STORED DATA Block Start
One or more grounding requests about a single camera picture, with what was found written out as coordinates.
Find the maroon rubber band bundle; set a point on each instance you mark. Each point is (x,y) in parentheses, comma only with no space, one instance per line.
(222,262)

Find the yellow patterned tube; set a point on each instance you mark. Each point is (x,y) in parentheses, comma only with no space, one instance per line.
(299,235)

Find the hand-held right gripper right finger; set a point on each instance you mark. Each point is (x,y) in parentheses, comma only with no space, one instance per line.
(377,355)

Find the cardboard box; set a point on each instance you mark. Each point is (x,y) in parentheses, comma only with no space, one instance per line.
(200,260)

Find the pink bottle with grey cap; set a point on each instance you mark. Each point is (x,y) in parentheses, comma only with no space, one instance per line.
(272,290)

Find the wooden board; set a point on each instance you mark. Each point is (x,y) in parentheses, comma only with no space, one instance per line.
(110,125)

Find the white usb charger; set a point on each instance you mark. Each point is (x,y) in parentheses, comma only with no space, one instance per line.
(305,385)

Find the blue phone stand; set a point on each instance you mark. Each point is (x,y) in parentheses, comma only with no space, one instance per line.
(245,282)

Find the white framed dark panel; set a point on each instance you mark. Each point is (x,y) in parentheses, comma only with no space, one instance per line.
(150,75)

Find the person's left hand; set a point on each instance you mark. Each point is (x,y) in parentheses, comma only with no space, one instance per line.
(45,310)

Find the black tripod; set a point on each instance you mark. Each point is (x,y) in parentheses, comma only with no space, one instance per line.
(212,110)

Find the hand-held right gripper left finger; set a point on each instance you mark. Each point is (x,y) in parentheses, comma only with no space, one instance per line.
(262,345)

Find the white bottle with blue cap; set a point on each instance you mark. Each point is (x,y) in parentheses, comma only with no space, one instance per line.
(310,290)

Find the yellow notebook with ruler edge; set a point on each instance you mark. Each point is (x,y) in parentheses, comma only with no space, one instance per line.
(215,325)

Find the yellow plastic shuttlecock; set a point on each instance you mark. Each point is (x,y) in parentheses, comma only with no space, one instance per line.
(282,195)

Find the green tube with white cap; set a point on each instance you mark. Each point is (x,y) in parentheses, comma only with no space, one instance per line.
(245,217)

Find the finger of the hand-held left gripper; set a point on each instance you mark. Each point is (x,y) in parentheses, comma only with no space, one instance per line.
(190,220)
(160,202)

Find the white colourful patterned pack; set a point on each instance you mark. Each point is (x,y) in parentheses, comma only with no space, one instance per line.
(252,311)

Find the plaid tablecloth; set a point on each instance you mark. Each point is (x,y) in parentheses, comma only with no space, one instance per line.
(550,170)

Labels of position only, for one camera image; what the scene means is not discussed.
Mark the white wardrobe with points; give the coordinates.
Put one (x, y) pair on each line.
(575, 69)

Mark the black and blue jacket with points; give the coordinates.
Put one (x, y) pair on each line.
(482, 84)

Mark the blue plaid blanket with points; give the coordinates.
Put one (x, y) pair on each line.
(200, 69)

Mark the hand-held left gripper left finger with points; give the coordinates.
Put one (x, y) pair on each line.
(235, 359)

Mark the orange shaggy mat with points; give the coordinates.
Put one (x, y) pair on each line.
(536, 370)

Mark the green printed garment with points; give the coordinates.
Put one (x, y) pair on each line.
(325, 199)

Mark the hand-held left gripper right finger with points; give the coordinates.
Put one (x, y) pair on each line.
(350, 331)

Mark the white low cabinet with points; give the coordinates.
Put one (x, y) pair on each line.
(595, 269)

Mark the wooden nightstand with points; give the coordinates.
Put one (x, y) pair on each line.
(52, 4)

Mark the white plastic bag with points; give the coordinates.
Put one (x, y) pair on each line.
STORED DATA Block End
* **TASK REQUIREMENTS**: Set down, unchanged, the line that contains "Mark the hand-held left gripper right" together with every later line in the records, through the last one.

* **ANSWER TO THE EXERCISE**:
Mark the hand-held left gripper right finger with points; give the coordinates.
Put one (x, y) pair on each line.
(350, 331)

Mark the white low cabinet with points; give the coordinates.
Put one (x, y) pair on each line.
(595, 269)

Mark the wooden nightstand with points; give the coordinates.
Put one (x, y) pair on each line.
(52, 4)

Mark the white plastic bag with points; give the coordinates.
Put one (x, y) pair on each line.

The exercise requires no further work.